Work task :: Start to finish, print the data below exactly, without the images.

The records ::

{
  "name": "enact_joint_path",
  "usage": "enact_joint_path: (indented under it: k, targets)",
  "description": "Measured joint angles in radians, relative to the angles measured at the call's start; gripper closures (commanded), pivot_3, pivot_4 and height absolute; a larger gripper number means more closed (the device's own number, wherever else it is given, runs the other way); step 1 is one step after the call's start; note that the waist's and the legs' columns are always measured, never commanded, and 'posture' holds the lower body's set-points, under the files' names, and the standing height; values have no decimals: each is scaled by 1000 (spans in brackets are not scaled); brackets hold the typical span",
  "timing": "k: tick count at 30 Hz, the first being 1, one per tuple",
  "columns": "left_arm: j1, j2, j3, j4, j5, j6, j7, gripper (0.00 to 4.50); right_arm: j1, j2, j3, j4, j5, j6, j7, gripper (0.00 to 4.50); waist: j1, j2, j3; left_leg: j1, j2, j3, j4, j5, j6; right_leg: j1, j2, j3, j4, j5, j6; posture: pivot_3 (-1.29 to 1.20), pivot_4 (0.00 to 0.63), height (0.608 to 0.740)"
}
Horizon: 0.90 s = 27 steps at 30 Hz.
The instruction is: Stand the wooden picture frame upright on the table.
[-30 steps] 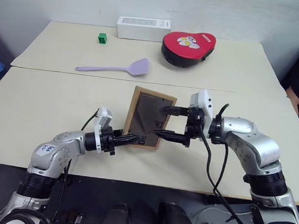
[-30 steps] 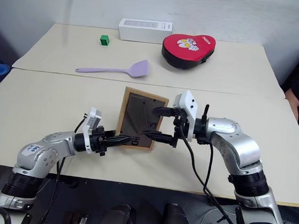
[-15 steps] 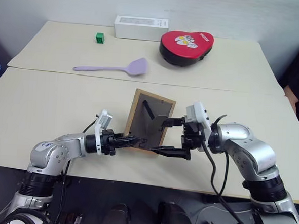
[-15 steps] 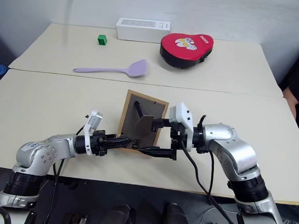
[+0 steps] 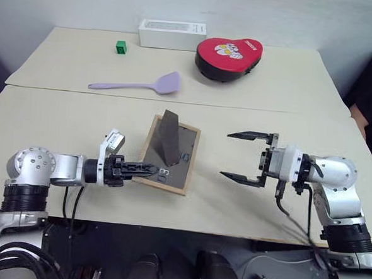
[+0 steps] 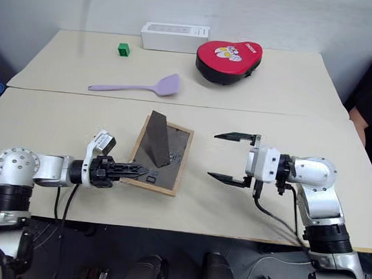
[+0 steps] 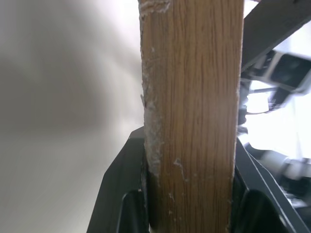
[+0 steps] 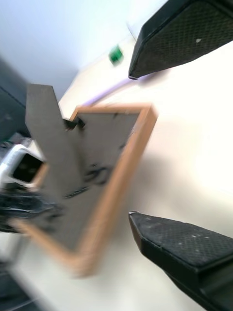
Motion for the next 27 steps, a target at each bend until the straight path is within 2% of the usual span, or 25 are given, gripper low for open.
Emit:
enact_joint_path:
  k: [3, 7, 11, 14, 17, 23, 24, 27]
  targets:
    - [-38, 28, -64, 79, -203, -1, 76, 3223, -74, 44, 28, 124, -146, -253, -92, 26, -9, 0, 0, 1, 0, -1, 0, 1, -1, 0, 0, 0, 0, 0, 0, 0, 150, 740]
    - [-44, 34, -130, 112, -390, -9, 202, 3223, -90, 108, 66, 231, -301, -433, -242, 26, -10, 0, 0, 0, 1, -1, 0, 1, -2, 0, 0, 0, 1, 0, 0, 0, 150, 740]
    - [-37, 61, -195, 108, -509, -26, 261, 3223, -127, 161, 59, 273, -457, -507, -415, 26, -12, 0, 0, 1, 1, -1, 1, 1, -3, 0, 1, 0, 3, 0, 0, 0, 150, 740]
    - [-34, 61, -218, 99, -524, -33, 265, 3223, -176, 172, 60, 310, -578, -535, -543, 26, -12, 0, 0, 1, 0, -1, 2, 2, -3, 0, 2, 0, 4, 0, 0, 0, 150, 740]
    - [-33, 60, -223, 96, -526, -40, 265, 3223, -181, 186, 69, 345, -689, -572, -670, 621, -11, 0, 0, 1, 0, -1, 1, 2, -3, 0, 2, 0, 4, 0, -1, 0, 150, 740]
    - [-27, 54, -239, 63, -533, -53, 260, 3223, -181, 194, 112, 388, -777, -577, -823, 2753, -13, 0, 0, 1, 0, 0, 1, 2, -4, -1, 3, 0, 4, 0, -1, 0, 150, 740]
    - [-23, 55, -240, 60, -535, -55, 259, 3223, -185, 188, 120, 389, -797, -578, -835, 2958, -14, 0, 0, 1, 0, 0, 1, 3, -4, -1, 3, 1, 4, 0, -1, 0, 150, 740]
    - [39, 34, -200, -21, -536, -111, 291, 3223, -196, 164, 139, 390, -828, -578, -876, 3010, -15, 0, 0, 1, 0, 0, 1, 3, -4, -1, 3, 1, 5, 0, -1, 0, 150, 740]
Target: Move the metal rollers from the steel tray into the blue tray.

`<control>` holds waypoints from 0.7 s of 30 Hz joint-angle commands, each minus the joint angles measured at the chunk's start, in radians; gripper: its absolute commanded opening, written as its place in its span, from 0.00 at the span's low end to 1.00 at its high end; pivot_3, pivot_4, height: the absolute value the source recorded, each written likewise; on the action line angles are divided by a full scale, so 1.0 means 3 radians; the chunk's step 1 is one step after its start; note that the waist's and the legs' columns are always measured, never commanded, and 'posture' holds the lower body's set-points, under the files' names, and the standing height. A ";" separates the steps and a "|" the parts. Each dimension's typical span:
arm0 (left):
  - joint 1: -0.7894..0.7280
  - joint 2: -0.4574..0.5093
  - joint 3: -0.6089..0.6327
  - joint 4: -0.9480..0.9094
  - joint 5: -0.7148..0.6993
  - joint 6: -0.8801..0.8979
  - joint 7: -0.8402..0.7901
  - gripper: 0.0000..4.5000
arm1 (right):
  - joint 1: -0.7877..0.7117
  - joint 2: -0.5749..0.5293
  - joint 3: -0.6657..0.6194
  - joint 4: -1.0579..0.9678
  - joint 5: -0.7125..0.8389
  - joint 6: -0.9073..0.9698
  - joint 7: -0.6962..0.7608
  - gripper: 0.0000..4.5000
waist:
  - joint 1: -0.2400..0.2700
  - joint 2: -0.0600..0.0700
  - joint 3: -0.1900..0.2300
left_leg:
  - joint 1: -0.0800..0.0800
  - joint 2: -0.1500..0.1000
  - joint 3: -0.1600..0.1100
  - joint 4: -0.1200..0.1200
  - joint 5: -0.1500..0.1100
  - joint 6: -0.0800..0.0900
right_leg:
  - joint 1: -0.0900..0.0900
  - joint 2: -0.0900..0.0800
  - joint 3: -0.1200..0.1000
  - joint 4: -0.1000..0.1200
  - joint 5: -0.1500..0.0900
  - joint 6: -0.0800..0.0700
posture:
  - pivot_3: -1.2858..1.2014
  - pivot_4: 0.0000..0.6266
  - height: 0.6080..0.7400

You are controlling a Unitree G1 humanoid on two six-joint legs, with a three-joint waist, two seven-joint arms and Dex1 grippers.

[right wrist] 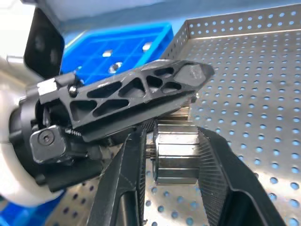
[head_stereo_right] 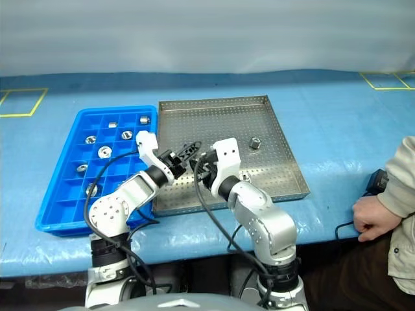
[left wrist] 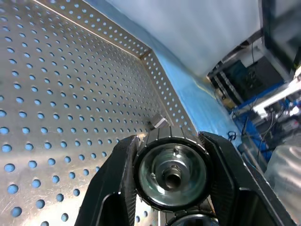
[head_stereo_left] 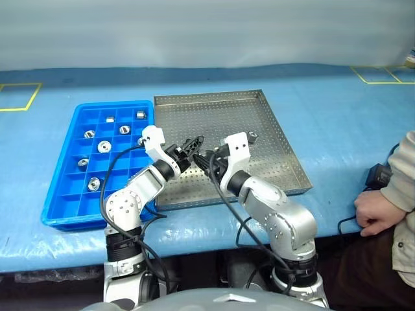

Response area ::
{
  "name": "enact_joint_path",
  "usage": "enact_joint_path: (indented under it: k, targets)",
  "description": "Measured joint angles in radians, relative to the angles measured at the call's start; gripper closures (commanded), pivot_3, pivot_4 and height absolute; a larger gripper number means more closed (the device's own number, wherever else it is given, runs the other way); step 1 is one step after the call's start; note that the waist's and the legs' columns are always measured, never commanded, and 'posture' holds the lower body's set-points, under the files' names, and the standing height; values have no decimals: each is scaled by 1000 (spans in brackets are not scaled); brackets hold the typical span",
  "timing": "k: tick count at 30 Hz, the first being 1, one per tuple",
  "columns": "left_arm: j1, j2, j3, j4, j5, j6, j7, gripper (0.00 to 4.50); right_arm: j1, j2, j3, j4, j5, j6, j7, gripper (0.00 to 4.50); waist: j1, j2, j3; left_leg: j1, j2, j3, j4, j5, j6; right_leg: j1, j2, j3, j4, j5, j6; posture: pivot_3 (-1.29 to 1.20), pivot_4 (0.00 to 0.63), height (0.608 to 0.740)"
}
Horizon: 0.90 s = 27 steps at 30 Hz.
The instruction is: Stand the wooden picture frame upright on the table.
[-30 steps] 
[-30 steps] 
[-15 steps] 
[-15 steps] 
[+0 steps] 
[+0 steps] 
[+0 steps] 
[+0 steps] 
Motion for the next 27 steps, a target at each bend until the straight path is within 2% of the usual span, or 25 are given, gripper low for open.
Emit:
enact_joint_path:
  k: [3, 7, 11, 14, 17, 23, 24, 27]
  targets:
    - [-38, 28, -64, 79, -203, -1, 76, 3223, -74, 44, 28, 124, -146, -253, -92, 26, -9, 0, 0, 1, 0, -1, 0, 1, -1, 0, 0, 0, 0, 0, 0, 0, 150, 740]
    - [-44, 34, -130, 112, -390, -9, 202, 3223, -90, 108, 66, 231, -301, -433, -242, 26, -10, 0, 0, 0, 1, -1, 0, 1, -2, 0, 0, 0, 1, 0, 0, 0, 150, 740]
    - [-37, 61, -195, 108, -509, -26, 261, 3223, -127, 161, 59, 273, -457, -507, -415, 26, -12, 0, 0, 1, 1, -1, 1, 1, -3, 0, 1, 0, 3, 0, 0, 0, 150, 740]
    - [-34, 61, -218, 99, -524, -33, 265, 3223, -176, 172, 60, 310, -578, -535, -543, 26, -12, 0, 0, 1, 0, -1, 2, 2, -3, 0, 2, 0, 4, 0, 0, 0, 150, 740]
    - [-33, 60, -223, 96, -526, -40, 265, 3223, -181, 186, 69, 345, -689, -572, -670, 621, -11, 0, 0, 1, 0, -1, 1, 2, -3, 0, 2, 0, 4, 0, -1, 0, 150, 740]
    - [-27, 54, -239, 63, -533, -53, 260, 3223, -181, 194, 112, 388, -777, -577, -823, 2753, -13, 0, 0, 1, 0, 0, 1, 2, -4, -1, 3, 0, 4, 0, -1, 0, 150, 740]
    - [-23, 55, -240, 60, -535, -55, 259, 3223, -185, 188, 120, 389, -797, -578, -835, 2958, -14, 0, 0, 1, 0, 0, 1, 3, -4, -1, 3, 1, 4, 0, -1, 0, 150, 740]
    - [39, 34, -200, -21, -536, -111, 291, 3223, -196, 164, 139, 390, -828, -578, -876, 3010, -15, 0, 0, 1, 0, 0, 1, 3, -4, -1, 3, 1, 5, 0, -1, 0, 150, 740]
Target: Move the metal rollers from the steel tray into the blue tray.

`<control>` holds waypoints from 0.7 s of 30 Hz joint-angle commands, each minus the joint angles measured at the chunk's start, in radians; gripper: its absolute commanded opening, written as its place in its span, from 0.00 at the span's low end to 1.00 at its high end; pivot_3, pivot_4, height: the absolute value the source recorded, each written likewise; on the action line angles are divided by a full scale, so 1.0 means 3 radians; the chunk's step 1 is one step after its start; note that the waist's and the legs' columns are always measured, never commanded, and 'posture' holds the lower body's set-points, under the files' names, and the standing height. A ";" separates the steps and a "|" the parts. Each dimension's typical span:
arm0 (left):
  - joint 1: -0.7894..0.7280
  - joint 2: -0.4574..0.5093
  - joint 3: -0.6089..0.6327
  - joint 4: -0.9480..0.9094
  - joint 5: -0.7148..0.6993
  - joint 6: -0.8801..0.8979
  - joint 7: -0.8402..0.7901
  - gripper: 0.0000..4.5000
arm1 (right):
  - joint 1: -0.7877..0.7117
  - joint 2: -0.5749..0.5293
  - joint 3: -0.6657..0.6194
  - joint 4: -1.0579..0.9678
  - joint 5: -0.7125..0.8389
  - joint 6: -0.9073..0.9698
  - joint 7: -0.6962..0.7608
  - gripper: 0.0000..4.5000
waist:
  - joint 1: -0.2400..0.2700
  - joint 2: -0.0600..0.0700
  - joint 3: -0.1900..0.2300
left_leg:
  - joint 1: -0.0800..0.0800
  - joint 2: -0.1500..0.1000
  - joint 3: -0.1600..0.1100
  - joint 4: -0.1200..0.1200
  - joint 5: -0.1500..0.1100
  - joint 6: -0.0800..0.0900
right_leg:
  - joint 1: -0.0900..0.0900
  - joint 2: -0.0900..0.0800
  - joint 3: -0.1200..0.1000
  - joint 4: -0.1000..0.1200
  - joint 5: -0.1500..0.0900
  - joint 6: -0.0800..0.0700
posture:
  - pivot_3: -1.2858..1.2014
  - pivot_4: 0.0000..0.6266
  - height: 0.6080..0.7400

You are controlling a Unitree G1 humanoid on two six-joint legs, with a three-joint waist, two seven-joint arms and Dex1 grippers.

[right wrist] 
[head_stereo_right] 
[left wrist] 
[head_stereo_left] 

There is no more to the answer.